The geometric properties of contextual embedding spaces for deep language models such as BERT and ERNIE, have attracted considerable attention in recent years. Investigations on the contextual embeddings demonstrate a strong anisotropic space such that most of the vectors fall within a narrow cone, leading to high cosine similarities. It is surprising that these LMs are as successful as they are, given that most of their embedding vectors are as similar to one another as they are. In this paper, we argue that the isotropy indeed exists in the space, from a different but more constructive perspective. We identify isolated clusters and low dimensional manifolds in the contextual embedding space, and introduce tools to both qualitatively and quantitatively analyze them. We hope the study in this paper could provide insights towards a better understanding of the deep language models.

1. INTRODUCTION

The polysemous English word "bank" has two common senses: 1. the money sense, a place that people save or borrow money; 2. the river sense, a slope of earth that prevents the flooding. In modern usage, the two senses are very different from one another, though interestingly, both senses share similar etymologies (and both can be traced back to the same word in Proto-Germanic). In the static embedding, multiple instances of the same word (e.g. "bank") will be represented using the same vector. On the contrary, the contextual embedding assigns different vectors to different instances of the same word, depending on the context. Historically, static embedding models like Word2vec (Mikolov et al., 2013b) and GloVe (Pennington et al., 2014) , predated contextual embedding models such as ELMo (Peters et al., 2018) , GPT (Radford et al., 2018) , BERT (Devlin et al., 2018) and ERNIE (Sun et al., 2019) . Much of the literature on language modeling has moved to contextual embeddings recently, largely because of their superior performance on the downstreaming tasks.

1.1. RELATED WORK

The static embeddings are often found to be easier to interpret. For example, the Word2Vec and GloVe papers discuss adding and subtracting vectors, such as: vec(king) -vec(man) + vec(women) = vec(queen). Inspired by this relationship, researchers started to explore geometric properties of static embedding spaces.
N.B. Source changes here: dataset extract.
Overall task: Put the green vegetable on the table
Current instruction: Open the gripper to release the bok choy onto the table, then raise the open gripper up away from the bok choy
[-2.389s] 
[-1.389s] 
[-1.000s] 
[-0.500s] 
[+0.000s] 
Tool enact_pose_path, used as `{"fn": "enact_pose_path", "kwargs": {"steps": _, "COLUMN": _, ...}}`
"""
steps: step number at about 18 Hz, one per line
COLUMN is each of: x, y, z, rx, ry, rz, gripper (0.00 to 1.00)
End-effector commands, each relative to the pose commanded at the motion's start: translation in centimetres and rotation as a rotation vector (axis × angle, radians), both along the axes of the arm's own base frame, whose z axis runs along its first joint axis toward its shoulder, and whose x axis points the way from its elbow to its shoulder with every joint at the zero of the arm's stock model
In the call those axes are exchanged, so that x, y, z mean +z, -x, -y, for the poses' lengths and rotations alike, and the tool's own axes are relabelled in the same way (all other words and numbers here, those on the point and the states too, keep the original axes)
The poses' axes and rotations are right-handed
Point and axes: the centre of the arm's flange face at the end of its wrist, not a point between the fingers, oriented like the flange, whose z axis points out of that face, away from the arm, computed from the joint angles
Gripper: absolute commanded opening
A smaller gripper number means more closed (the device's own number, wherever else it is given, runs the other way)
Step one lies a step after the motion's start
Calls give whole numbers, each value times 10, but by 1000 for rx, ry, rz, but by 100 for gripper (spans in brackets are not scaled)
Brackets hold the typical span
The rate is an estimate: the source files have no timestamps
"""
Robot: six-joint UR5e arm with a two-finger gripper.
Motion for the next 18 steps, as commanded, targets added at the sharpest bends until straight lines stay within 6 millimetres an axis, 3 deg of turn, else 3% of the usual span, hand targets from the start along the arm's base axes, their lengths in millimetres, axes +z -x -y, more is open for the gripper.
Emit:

For example, Mu & Viswanath (2018) proposed a very counter-intuitive method that removes the top principle components (the dominating directions in the transformed embedding space), which surprisingly improved the word representations. Rather than completely discarding the principle components, Liu et al. ( 2019) proposed to use a technique called Conceptor Negation, to softly suppress transformed dimensions with larger variances. Both approaches, simply removing certain principle components as well as Conceptor Negation, produce significant improvements over vanilla embeddings obtained by static language models. In Huang et al. (2020) , the authors studied how to effectively transform static word embeddings from one language to another. Unfortunately, the strong illustrative representation like the king-queen example above, is no longer obvious in a general contextual embedding space. Arguing that syntax structure indeed exists in the contextual embeddings, Hewitt & Manning (2019) proposed a structural probe to identify the syntax trees buried in the space, and found the evidence of implicit syntax tree in BERT and ELMo. The advantage of contextual embedding over the static counterpart, mainly come from its capability to assign different vectors to the same word, depending on the word sense in the context. Researchers in (Reif et al., 2019) found such a geometric representation of word senses in the BERT model. These papers reveal the existence of linguistic features embedded implicitly in the contextual vector spaces.